Make It Stop


Violence in the Media


Violence in the media was the topic I’ve been churning during the past week. With a bowl game every night on ESPN, I’d have all of the other televisions on nightly programming. I don’t normally write about programming, but I was somewhat stunned by some of the images depicted in these crime shows.

I saw a brief but graphic scene of a victim impaled on what looked like playground equipment. That same show—I think it was Miami SVU or something—depicted the drowning of a man buried on the beach up to his neck waiting for the tide to come in. That show, or maybe it was another one (The all seem the same to me.) showed the charred remains of a woman in a beach bonfire.

People die before our eyes in the worst possible ways. I’ve had more guns pointed at me, the viewer, during the past week that I could ever imagine in real life.

Almost all of these “dramas” have something to do with forensic science. So, they always have macabre shots of corpses on cold, metal tables in the morgue.

None of the images would have been shown on broadcast TV not that many years ago. Something has changed, hasn’t it?

Vietnam has been called the first televised war. War coverage in other eras came from sanitized news reels in theaters, newspaper coverage in long gray columns, or perhaps pictures in Life Magazine. Those photos then came the closest to revealing the grisly elements of warfare. One could also sense the fear and horror of the bombing of London during World War II listening to Edward R. Murrow’s live witnessing from the rooftop. Vietnam, however, was a game-changer.
Repulsed by what they saw on TV, viewers became voters and protesters. I’ll never forget the film of the evacuating helicopter lifting off from the American embassy in Saigon. It was powerful and poignant. It changed our perceptions.

Now, we have endured a decade of continuous, retching, and disturbing video from Iraq and Afghanistan. The suicide bombers, the IEDs, the drones literally drone on and on, wearing away at our senses. The Fort Hood shootings shook and shocked the nation. The extremist Army captain’s horrific mass murder of unarmed fellow soldiers could be seen as an isolated case. Investigators, however, always fear copy-cat killers. The intensive news coverage of the savage event could result in undesired effects on those predisposed to violence or extremism. (Video Games, Television Violence, and Aggression in Teenagers, Joseph R. Dominick, Journal of Communication, June, 1984)

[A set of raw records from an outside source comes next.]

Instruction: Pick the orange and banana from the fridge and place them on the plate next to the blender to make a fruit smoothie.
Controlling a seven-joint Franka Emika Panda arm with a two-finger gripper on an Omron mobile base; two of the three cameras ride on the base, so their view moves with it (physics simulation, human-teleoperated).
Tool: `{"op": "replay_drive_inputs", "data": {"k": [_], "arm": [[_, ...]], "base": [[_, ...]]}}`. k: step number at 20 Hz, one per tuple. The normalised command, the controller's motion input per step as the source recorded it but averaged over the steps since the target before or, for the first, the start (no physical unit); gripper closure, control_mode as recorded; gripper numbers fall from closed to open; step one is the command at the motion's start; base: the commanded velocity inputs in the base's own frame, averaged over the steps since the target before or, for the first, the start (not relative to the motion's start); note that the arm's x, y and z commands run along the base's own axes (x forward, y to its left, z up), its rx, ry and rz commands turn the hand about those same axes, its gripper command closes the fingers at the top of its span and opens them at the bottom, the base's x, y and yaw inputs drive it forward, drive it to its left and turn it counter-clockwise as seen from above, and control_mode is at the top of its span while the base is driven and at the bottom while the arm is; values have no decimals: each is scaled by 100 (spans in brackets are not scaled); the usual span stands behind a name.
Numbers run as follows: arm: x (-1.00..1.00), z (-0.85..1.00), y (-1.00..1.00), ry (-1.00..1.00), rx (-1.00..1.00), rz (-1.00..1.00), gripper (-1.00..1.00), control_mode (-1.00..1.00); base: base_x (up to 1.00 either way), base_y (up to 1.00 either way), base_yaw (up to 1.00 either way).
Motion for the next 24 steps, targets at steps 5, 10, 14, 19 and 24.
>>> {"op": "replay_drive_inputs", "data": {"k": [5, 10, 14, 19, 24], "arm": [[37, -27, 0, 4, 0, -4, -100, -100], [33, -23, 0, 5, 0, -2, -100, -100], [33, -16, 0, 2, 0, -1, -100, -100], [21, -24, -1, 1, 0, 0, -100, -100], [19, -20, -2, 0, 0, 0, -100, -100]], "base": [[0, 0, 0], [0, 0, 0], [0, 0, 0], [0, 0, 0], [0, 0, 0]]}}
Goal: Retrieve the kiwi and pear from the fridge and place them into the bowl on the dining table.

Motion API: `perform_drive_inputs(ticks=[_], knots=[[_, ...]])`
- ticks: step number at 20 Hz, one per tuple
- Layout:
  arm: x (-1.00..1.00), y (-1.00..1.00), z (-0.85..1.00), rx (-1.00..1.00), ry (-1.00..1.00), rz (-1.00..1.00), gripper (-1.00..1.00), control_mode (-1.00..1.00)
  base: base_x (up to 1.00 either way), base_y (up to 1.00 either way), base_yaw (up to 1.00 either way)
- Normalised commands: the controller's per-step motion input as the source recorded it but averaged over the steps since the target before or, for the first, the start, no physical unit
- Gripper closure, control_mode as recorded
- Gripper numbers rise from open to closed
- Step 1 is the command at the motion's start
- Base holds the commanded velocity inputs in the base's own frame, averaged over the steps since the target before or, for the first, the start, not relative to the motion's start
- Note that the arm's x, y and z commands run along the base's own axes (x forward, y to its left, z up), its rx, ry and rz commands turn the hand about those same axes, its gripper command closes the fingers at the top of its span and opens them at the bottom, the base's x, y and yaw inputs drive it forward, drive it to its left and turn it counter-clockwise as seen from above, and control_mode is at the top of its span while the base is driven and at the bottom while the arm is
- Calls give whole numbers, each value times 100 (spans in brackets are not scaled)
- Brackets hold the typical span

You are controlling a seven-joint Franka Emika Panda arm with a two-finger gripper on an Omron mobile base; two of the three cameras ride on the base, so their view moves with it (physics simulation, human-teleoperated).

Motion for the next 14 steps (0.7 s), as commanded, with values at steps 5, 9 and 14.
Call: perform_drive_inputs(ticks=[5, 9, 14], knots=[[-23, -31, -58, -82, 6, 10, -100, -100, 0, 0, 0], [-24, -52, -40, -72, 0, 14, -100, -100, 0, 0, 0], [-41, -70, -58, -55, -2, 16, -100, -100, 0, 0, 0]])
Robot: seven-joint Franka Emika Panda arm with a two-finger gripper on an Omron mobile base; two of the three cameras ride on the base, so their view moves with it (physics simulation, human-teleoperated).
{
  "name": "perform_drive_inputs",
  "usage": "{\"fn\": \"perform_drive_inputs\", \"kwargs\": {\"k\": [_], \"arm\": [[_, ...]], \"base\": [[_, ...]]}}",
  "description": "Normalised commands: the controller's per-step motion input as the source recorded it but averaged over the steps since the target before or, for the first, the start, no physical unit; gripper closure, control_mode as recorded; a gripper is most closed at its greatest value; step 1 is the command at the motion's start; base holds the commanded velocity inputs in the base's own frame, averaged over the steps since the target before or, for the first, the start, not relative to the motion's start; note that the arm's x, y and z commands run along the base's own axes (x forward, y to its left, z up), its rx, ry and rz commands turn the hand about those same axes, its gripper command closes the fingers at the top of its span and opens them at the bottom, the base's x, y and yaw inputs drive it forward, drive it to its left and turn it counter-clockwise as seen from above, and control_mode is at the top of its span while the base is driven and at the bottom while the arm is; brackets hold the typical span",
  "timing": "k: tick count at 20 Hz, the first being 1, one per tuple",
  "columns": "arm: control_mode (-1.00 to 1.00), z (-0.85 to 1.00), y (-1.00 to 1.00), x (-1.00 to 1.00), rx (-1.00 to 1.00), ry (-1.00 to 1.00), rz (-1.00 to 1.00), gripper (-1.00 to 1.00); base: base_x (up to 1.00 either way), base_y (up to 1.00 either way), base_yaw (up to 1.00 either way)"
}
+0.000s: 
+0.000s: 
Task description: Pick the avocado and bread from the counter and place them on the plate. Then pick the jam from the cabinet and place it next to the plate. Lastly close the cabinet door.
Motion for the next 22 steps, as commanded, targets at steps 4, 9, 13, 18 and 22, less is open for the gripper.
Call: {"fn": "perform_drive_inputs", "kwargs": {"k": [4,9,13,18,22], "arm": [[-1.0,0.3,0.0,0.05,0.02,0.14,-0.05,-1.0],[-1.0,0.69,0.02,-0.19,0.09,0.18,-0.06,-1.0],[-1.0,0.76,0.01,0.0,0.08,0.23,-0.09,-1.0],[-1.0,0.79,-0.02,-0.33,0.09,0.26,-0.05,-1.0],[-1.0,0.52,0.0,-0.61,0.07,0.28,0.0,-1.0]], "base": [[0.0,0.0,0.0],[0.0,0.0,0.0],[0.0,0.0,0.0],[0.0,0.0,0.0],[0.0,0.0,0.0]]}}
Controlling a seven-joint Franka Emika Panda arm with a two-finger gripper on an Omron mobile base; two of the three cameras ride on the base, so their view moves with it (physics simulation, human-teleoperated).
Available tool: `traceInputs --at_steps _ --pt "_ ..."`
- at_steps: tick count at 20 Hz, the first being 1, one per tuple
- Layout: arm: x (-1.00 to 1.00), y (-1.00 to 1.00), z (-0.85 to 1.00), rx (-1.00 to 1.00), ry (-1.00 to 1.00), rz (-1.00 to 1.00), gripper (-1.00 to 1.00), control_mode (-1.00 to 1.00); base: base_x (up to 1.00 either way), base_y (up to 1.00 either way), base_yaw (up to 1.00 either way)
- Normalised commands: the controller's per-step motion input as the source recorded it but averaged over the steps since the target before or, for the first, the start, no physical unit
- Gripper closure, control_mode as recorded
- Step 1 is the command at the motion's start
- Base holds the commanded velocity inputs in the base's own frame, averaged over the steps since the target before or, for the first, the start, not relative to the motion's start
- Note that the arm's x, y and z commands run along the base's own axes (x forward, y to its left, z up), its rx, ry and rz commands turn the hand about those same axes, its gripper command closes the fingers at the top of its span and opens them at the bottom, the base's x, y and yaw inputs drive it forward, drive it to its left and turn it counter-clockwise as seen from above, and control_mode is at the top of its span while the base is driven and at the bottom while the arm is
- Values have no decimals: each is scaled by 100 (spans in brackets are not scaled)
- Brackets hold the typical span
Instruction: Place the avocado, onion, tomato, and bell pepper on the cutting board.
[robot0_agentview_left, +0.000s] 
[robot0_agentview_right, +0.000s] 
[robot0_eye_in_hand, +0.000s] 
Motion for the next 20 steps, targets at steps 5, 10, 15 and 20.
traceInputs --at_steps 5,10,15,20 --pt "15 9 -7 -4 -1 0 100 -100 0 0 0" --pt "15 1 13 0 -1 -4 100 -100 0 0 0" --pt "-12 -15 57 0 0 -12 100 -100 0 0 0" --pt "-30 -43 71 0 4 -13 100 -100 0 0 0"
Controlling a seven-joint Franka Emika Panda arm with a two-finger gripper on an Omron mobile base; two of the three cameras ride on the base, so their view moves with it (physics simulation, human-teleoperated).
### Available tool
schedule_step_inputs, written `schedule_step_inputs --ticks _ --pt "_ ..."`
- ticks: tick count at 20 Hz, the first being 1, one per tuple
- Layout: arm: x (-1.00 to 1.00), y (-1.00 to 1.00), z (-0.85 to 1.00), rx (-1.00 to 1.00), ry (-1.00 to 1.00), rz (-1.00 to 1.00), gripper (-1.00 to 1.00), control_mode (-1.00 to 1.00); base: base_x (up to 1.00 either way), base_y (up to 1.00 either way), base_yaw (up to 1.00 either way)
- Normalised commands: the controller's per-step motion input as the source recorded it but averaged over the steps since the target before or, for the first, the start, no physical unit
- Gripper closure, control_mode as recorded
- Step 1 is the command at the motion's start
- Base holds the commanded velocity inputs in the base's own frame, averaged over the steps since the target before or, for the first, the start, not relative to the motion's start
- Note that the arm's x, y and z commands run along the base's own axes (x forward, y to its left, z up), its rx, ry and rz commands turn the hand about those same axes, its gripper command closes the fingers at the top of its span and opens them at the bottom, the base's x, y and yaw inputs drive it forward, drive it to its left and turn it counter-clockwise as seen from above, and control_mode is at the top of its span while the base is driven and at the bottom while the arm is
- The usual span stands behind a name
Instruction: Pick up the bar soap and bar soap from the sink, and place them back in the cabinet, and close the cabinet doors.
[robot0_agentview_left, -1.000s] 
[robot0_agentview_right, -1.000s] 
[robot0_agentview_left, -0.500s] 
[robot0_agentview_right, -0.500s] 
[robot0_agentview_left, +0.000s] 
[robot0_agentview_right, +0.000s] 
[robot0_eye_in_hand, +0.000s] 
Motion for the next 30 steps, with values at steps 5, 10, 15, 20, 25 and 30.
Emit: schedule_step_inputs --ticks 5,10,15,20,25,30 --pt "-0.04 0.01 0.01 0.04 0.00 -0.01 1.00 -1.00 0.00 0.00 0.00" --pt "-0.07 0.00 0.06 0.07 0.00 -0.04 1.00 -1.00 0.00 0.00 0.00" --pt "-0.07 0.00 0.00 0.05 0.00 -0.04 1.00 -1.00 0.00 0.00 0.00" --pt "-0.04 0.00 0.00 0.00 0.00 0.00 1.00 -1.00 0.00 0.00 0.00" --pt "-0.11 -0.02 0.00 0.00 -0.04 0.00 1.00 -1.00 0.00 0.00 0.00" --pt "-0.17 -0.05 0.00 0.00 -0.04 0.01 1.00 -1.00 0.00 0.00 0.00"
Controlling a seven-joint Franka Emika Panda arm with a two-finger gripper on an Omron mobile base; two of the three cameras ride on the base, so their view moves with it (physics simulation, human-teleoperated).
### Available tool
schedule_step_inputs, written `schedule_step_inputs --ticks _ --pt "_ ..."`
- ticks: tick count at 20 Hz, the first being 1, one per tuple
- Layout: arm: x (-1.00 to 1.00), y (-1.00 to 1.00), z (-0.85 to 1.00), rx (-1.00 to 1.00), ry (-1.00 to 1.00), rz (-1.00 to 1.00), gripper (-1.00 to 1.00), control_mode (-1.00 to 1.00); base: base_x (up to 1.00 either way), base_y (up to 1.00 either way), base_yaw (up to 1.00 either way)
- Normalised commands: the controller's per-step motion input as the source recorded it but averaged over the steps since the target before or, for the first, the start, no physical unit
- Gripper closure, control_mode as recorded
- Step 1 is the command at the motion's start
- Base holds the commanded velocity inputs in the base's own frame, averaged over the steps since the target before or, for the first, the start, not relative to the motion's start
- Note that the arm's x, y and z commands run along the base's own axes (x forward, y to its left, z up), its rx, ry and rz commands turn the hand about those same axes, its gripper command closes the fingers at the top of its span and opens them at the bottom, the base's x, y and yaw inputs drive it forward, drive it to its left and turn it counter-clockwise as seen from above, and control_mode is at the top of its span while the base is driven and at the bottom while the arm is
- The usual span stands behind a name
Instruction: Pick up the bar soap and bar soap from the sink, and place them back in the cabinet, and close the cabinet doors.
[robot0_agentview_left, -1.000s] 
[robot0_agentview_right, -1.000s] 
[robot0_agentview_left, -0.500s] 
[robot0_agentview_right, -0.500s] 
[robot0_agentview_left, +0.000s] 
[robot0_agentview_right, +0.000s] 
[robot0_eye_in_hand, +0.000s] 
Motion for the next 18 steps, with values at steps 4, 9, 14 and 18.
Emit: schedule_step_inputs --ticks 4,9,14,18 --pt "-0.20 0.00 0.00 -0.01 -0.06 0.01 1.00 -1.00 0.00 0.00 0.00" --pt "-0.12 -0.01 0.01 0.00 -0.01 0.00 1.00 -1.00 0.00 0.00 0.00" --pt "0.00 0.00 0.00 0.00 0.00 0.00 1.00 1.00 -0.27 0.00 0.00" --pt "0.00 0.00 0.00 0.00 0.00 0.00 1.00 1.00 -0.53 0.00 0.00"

Remember Pacman? Not the football player, but the video game. Now, compare that with what’s available today. I admit that I haven’t played the games, but I’ve seen the ads, usually shown during football games.

I believe that we’ve become a nation inoculated by the powerful images and violent actions. There is research to back this up. “Exposure to violent video games is significantly linked to increases in aggressive behaviour, aggressive cognition, aggressive affect, and cardiovascular arousal, and to decreases in helping behaviour. Experimental studies reveal this linkage to be causal. Correlational studies reveal a linkage to serious, real-world types of aggression.” (“An update on the effects of playing violent video games”, Craig Anderson, Iowa State University, October, 2003)

Generally, young people who are predisposed to violence are more likely to exhibit violence after significant exposure to violence from most any media—Television, film, and/or games.
Further, this desensitization is revealed in the language we use. Civility left the room long ago.
Congress member Gabrielle Giffords, whose district was targeted using a crosshairs graphic by a Sarah Palin political action, was disturbed by the depiction months ago.

“We’re on Sarah Palin’s targeted list,” Giffords said in March. “But the thing is the way that she has it depicted has the cross hairs of a gun sight over our district. When people do that, they’ve got to realize there’s consequences to that.”

An apparently disturbed, 22-year-old gunman shot her in the head during a Tucson community meeting January 8, 2011. While she fights for her life, six others including an innocent nine-year-old girl and a federal judge died, and up to 14 others were wounded.

Investigators are still asking, “Why? What would trigger such unthinkable aggression?” I don’t know if he watched violent TV programs or news. I don’t know the effect of watching war for nearly half of his life. I don’t know if he played violent video games. I do know that he posted problematic screeds online.

Words do matter. "We're getting ready to celebrate this weekend the birthday of Martin Luther King, Jr., who admonished us that we are going to regret in this generation not just for the vitriolic words and deeds of bad people but for the appalling silence of good people," House Assistant Democratic Leader James Clyburn (S.C.) told Fox News Sunday, January 09, 2011.

What are the answers? What actions are available to individuals? We can start by being polite. We can teach our children to say, “Yes, Sir”. And where the media is concerned, we can turn off the TV and unplug the video games. We can talk to our children about what they are seeing in the news.

It starts with each of us. It starts at home.